(Provided material)

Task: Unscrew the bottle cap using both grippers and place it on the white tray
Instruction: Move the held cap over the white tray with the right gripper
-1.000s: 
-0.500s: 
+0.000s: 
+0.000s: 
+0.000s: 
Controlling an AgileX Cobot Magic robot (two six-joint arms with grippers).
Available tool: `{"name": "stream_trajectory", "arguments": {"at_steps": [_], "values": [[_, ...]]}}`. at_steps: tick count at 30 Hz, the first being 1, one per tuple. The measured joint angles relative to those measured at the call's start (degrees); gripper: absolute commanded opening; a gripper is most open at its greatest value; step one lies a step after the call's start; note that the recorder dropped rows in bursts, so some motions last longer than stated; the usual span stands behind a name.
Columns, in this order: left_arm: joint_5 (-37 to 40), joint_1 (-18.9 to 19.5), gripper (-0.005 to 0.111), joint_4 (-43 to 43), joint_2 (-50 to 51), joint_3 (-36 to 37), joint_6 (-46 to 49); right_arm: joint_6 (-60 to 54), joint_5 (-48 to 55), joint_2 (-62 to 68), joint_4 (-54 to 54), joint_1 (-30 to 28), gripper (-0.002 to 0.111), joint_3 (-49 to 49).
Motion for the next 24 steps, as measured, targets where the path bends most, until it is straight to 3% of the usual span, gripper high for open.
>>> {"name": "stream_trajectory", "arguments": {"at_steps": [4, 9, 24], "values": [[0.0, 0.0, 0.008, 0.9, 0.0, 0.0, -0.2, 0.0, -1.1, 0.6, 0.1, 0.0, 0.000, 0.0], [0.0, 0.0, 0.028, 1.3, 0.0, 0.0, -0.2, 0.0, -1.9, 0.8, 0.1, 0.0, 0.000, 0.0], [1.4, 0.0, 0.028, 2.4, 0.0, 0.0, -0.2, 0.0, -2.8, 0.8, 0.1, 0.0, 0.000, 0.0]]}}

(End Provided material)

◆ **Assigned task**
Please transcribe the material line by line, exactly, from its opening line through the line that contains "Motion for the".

◆ **Task output**
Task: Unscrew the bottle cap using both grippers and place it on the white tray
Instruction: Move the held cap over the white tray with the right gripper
-1.000s: 
-0.500s: 
+0.000s: 
+0.000s: 
+0.000s: 
Controlling an AgileX Cobot Magic robot (two six-joint arms with grippers).
Available tool: `{"name": "stream_trajectory", "arguments": {"at_steps": [_], "values": [[_, ...]]}}`. at_steps: tick count at 30 Hz, the first being 1, one per tuple. The measured joint angles relative to those measured at the call's start (degrees); gripper: absolute commanded opening; a gripper is most open at its greatest value; step one lies a step after the call's start; note that the recorder dropped rows in bursts, so some motions last longer than stated; the usual span stands behind a name.
Columns, in this order: left_arm: joint_5 (-37 to 40), joint_1 (-18.9 to 19.5), gripper (-0.005 to 0.111), joint_4 (-43 to 43), joint_2 (-50 to 51), joint_3 (-36 to 37), joint_6 (-46 to 49); right_arm: joint_6 (-60 to 54), joint_5 (-48 to 55), joint_2 (-62 to 68), joint_4 (-54 to 54), joint_1 (-30 to 28), gripper (-0.002 to 0.111), joint_3 (-49 to 49).
Motion for the next 24 steps, as measured, targets where the path bends most, until it is straight to 3% of the usual span, gripper high for open.

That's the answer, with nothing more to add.